-- Task description --
Using the listing below, set down each line from the line containing "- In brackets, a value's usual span" through the line containing "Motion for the", both ends included, exactly and with nothing added.

-- Input data --
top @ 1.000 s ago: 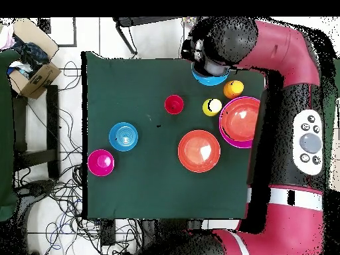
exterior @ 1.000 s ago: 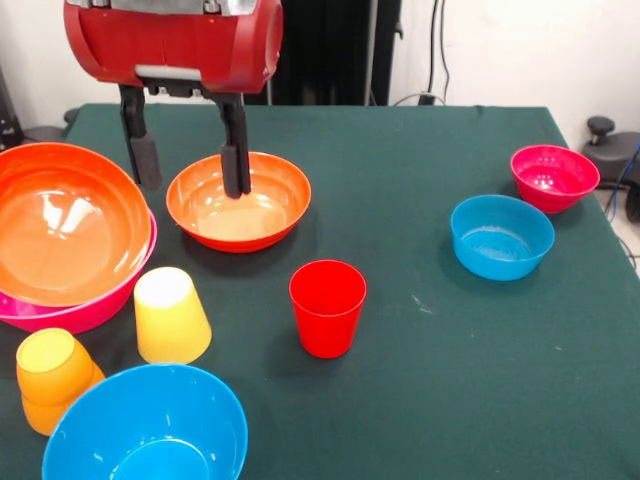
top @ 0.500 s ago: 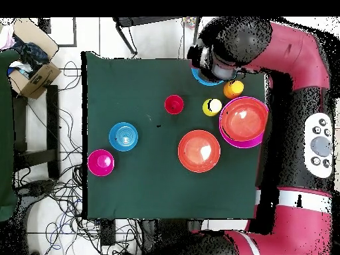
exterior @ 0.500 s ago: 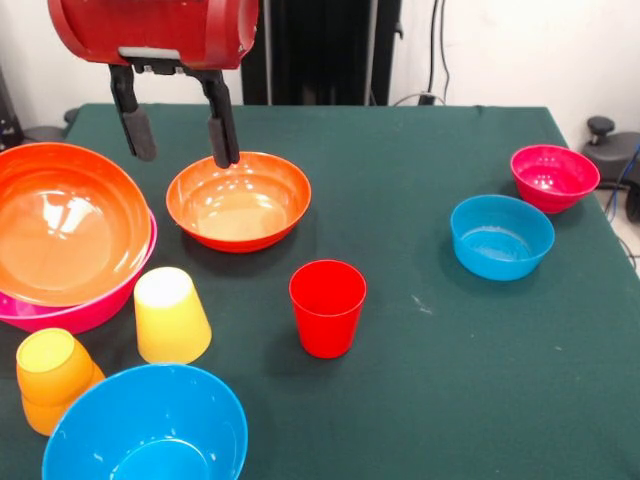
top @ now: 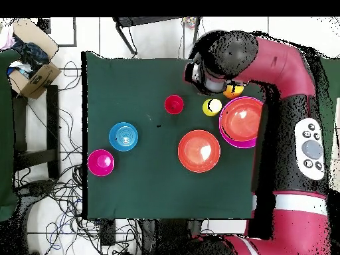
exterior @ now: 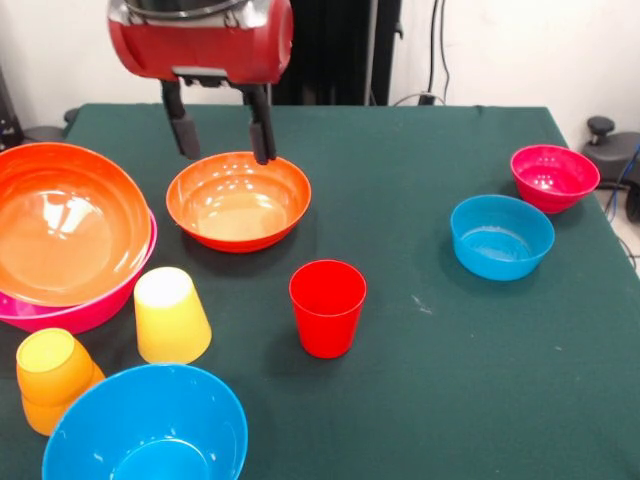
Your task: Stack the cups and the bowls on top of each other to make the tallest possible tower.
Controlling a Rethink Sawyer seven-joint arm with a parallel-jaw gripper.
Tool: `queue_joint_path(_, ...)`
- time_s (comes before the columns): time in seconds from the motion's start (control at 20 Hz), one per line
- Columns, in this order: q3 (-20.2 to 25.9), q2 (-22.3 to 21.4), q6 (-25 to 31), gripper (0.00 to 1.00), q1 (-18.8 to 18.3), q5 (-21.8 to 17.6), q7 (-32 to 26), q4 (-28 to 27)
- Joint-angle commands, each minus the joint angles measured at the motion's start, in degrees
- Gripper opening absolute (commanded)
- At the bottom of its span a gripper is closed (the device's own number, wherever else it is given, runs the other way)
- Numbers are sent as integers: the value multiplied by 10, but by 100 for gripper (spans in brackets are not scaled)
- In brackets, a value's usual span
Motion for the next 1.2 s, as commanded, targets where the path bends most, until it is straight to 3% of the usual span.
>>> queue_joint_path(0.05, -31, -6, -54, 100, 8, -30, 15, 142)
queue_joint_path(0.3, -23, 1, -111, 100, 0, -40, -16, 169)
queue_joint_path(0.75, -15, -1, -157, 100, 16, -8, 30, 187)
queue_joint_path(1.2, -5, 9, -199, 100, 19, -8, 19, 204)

-- Output for this exercise --
- In brackets, a value's usual span
Motion for the next 1.2 s, as commanded, targets where the path bends most, until it is straight to 3% of the usual span.

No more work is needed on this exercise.